3) Although, I don't know of a good Shellsort analysis, it is clear
   that its worst case behaviour is never as bad as quicksort's.
   This is particularly useful since the naively coded quicksorts
   often exhibit their worse behaviour on presorted or almost sorted
   data which is common in real problems.  (Notice that I said
   naively coded.) It is true that better algorithms to pick the
   pivot element decrease this probablity of a pathological case
   but they also increase the linear factor in the running time.

bard@THEORY.LCS.MIT.EDU (Bard Bloom) (11/22/87)

> My question is: do these people know something about quicksort
> that I don't?  Contrast merge sort and quicksort:

Quicksort -- if you code it just right -- has a very nice inner loop:

   v := a[r]
   i := left-1; j := right;
   REPEAT
     REPEAT i := i+1 UNTIL a[i] >= v;
     REPEAT j := j-1 UNTIL a[j] <= v;
     a[i] :=: a[j]
   UNTIL j <= i;

Notice that most of the work is simply an increment and a comparison of an
indexed variable against a fixed value v.  Most other sorting algorithms have
a lot more bookkeeping --- diddling two indices doubles the amount of work
--- and have comparisons a[i]<=a[j] which involve indexing twice.  Of course,
you typically have to code this in assembly language or something to get the
most out of it; if you have (e.g.) a subroutine call to compare strings, you
lose a large chunk of the speedup.

Here's the verdict on Quicksort (from Sedgwick's _Algorithms_).  He does not
justify all these points, so check the literature rather than flaming at me.
Try Aho, Hopcroft, and Ullman for the references.

It's been around a long time, and is very well understood.  It works well in
a variety of situations, and consumes less resources than any other sorting
method in many situations.  The analysis has been verified by extensive
empirical experience.  A carefully tuned version of Quicksort is likely to
run significantly faster than any other sorting method on most computers.  
The carefully tuned version uses a number of tricks, e.g. switches to another
sorting algorithm (e.g., full decision tree) when the lists get too short.
Often parts are coded in assembly language.

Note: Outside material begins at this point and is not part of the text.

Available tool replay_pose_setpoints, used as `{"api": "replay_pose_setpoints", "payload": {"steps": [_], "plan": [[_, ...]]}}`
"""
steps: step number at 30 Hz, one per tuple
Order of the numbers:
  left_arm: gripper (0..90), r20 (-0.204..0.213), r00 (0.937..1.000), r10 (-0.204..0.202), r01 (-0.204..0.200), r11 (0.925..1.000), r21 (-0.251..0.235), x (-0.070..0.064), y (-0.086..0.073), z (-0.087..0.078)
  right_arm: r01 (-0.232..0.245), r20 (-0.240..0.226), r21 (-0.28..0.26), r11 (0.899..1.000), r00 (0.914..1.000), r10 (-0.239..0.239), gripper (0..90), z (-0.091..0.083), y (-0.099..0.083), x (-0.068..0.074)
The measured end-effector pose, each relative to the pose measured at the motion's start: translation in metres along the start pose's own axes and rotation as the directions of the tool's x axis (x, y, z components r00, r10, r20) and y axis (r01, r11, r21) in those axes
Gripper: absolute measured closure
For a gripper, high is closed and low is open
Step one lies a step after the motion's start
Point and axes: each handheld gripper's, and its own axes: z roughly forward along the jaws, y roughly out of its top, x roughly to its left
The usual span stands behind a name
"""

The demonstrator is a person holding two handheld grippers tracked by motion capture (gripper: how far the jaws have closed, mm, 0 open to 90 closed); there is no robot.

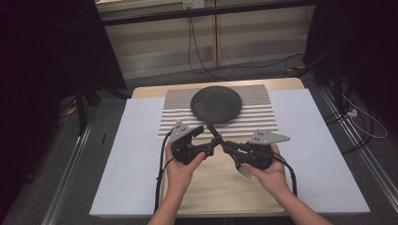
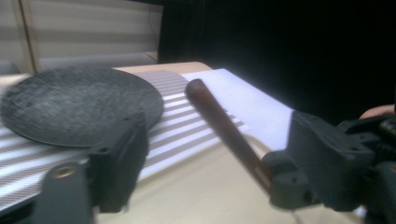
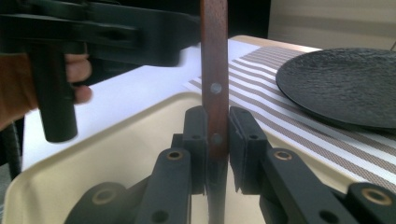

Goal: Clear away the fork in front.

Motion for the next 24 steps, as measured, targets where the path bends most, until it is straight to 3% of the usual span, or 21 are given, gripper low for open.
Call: {"api": "replay_pose_setpoints", "payload": {"steps": [2, 3, 4, 5, 7, 9, 12, 16, 24], "plan": [[33.6, -0.005, 0.9998, -0.018, 0.018, 0.9998, 0.011, -0.002, -0.001, 0.003, -0.002, -0.007, -0.006, 1.000, 1.0000, 0.002, 77.8, 0.000, 0.000, 0.001], [42.7, 0.029, 0.9984, -0.050, 0.050, 0.9987, -0.007, -0.004, -0.002, 0.006, 0.007, -0.010, -0.006, 1.000, 0.9999, -0.007, 77.8, -0.001, 0.001, 0.003], [54.5, 0.029, 0.9984, -0.050, 0.050, 0.9987, -0.007, -0.004, -0.002, 0.006, 0.007, -0.010, -0.006, 1.000, 0.9999, -0.007, 77.8, -0.001, 0.001, 0.003], [72.0, 0.112, 0.9870, -0.115, 0.116, 0.9932, -0.007, -0.006, -0.001, 0.006, 0.022, -0.016, -0.008, 1.000, 0.9996, -0.022, 77.7, -0.001, 0.002, 0.004], [80.4, 0.124, 0.9861, -0.111, 0.114, 0.9934, -0.013, -0.010, 0.001, 0.005, 0.029, -0.017, -0.016, 0.999, 0.9994, -0.030, 78.1, -0.001, 0.002, 0.004], [80.9, 0.123, 0.9878, -0.095, 0.096, 0.9954, 0.001, -0.010, 0.005, 0.003, 0.024, -0.036, -0.034, 0.999, 0.9990, -0.026, 81.5, -0.003, 0.002, 0.003], [81.1, 0.142, 0.9828, -0.117, 0.119, 0.9929, -0.001, -0.007, 0.009, 0.000, 0.049, -0.014, -0.037, 0.998, 0.9987, -0.049, 72.0, -0.006, 0.004, 0.005], [81.1, 0.143, 0.9842, -0.105, 0.106, 0.9944, 0.001, -0.003, 0.015, -0.008, 0.054, -0.015, -0.035, 0.998, 0.9984, -0.055, 69.0, -0.007, 0.002, 0.005], [81.0, 0.122, 0.9883, -0.092, 0.090, 0.9957, 0.023, 0.017, 0.018, -0.031, 0.049, 0.051, -0.028, 0.998, 0.9975, -0.048, 42.8, -0.016, -0.005, -0.008]]}}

However, Quicksort is very very delicate; if you don't implement it just
right, it slows down a lot.  To make matters worse, usually if you screw up
the quicksort, it still stays a correct sorting algorithm.  It is so touchy
that you should use some simpler algorithm -- shellsort is a good one --
unless you really want to take the time to get your quicksort perfect.  I
don't know what version you were using; was it a carefully tuned version, or
a naive implementation?  (The simplest implementation is O(N^2) on a sorted
list; a smarter one is O(N).)

> (2')	merge sort can be coded to take o(N) comparisons when
>	the input is already in order.



>   (1')	merge sort does o(NlgN) comparisons in the WORST case.
                                ^^^^^^^
>   (1")	quick sort does o(1.4NlgN) comparisons on the AVERAGE.
>       	In the worst case it does O(N**2) comparisons.


(Comment on the mathematics: You presumably mean O(NlgN).  o(NlgN) means
"asymptotically less than NlgN", which is impossible for any comparison
sorting algorithm.  O(1.4NlgN) is precisely the same thing as O(NlgN); the O
operator ignores constant factors.  Check any Intro Algorithms book on this
point; it's important if you want to analyse algorithms.)

Most people don't worry about the constant factors, because they vary a lot
with the model of computation.  Most likely your source just said O(NlgN)
time for Mergesort, meaning kNlgN for some value of k which depends on fine
points of your computer architecture.  The same comments go for Quicksort.
Unless you've done some fine analysis, 1" isn't saying much.

> Have C implementors been hypnotised by the magic word "quick" in
> the name of "quick" sort, or am I missing something?  30% overhead
> seems a lot to pay just for a name.

No.  They may have been hypnotized by the 27 years of practical and
theoretical investigation of how quicksort works and how to make it work
well.  They may have seen papers that said "Quicksort is the best" and then
gone out and implemented a decent-enough quicksort, without making sure that
they were tweaking it in just the right way to make it the best.  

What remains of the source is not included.